▶ ASSIGNMENT: Every line below that holds the word "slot" counts once; please tally them and give only the total.

-*-*-

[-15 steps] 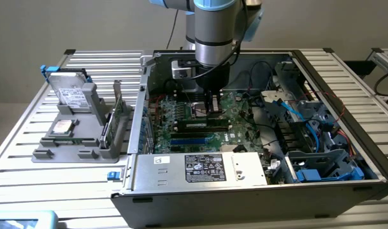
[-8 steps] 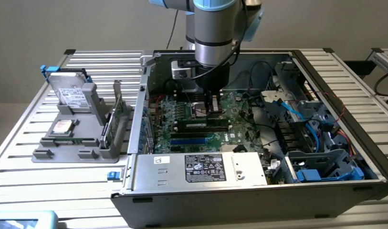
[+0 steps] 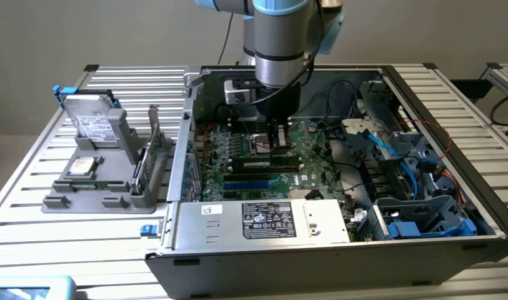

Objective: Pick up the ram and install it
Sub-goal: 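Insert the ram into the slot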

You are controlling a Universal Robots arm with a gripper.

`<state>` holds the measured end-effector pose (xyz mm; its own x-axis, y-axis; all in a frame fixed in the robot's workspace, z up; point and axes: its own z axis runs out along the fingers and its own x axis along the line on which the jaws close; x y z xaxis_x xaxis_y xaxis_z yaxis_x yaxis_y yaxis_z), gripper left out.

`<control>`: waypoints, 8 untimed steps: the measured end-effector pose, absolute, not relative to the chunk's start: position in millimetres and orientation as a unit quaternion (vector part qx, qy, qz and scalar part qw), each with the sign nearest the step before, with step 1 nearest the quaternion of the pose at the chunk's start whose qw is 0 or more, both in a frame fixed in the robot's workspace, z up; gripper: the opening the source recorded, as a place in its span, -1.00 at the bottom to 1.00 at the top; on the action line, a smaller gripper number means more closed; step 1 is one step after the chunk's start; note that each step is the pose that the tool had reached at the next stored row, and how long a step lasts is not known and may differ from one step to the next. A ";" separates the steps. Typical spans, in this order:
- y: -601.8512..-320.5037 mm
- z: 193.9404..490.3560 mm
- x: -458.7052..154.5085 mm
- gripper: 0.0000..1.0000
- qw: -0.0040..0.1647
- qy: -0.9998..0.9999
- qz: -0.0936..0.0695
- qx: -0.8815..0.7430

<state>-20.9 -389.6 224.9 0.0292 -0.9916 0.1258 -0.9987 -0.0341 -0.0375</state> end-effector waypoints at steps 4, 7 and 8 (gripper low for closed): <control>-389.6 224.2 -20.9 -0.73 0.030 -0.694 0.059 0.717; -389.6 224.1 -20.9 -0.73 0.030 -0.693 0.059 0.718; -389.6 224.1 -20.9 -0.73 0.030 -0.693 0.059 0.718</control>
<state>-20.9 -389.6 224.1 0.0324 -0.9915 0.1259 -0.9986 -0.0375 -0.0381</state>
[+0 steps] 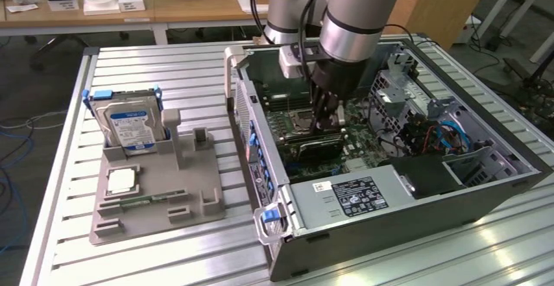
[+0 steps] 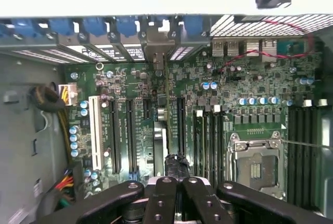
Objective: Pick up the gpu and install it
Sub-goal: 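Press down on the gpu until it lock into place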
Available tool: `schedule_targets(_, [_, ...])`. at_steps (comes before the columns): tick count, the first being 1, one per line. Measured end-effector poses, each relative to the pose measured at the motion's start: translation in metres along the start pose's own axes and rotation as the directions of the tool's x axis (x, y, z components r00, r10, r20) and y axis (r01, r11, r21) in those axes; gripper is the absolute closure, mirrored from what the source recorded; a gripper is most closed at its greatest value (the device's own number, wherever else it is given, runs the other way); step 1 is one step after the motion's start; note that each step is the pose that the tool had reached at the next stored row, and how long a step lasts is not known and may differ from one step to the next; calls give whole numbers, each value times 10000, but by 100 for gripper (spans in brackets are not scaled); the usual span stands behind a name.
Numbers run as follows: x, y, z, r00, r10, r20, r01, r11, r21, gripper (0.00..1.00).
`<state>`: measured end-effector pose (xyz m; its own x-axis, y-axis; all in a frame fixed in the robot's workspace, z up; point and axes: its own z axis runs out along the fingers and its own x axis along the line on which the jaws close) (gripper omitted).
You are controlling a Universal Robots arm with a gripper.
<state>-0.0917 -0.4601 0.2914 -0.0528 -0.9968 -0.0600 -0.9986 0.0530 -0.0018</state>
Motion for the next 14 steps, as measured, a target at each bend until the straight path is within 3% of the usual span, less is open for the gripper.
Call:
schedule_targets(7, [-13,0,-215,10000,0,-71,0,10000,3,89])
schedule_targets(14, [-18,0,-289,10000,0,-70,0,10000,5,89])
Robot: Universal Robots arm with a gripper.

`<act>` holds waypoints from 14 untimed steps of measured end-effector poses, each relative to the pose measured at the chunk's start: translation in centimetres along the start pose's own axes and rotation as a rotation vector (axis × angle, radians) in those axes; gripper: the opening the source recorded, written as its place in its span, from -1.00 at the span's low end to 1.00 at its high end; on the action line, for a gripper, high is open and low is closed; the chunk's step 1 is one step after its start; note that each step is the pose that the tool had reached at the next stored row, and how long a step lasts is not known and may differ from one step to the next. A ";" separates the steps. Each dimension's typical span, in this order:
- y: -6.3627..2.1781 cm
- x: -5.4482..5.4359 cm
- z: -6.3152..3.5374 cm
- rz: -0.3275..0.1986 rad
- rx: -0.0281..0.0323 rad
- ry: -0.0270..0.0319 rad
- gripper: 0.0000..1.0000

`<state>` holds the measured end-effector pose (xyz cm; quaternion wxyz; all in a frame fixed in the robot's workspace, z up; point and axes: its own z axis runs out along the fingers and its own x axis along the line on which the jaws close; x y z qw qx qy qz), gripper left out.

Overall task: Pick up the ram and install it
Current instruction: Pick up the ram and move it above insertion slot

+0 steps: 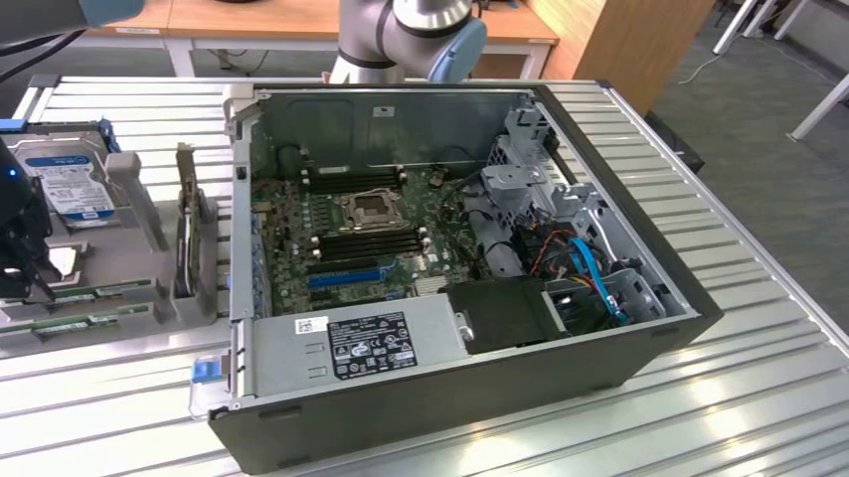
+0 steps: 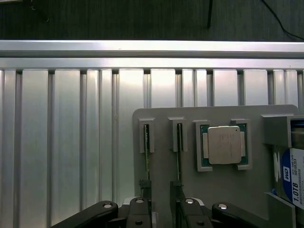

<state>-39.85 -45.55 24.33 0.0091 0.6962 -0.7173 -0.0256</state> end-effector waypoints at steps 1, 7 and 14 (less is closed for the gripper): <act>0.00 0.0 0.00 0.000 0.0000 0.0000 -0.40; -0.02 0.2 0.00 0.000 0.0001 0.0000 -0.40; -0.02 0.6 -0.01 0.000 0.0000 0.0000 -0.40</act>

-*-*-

▶ EXERCISE OUTPUT: 2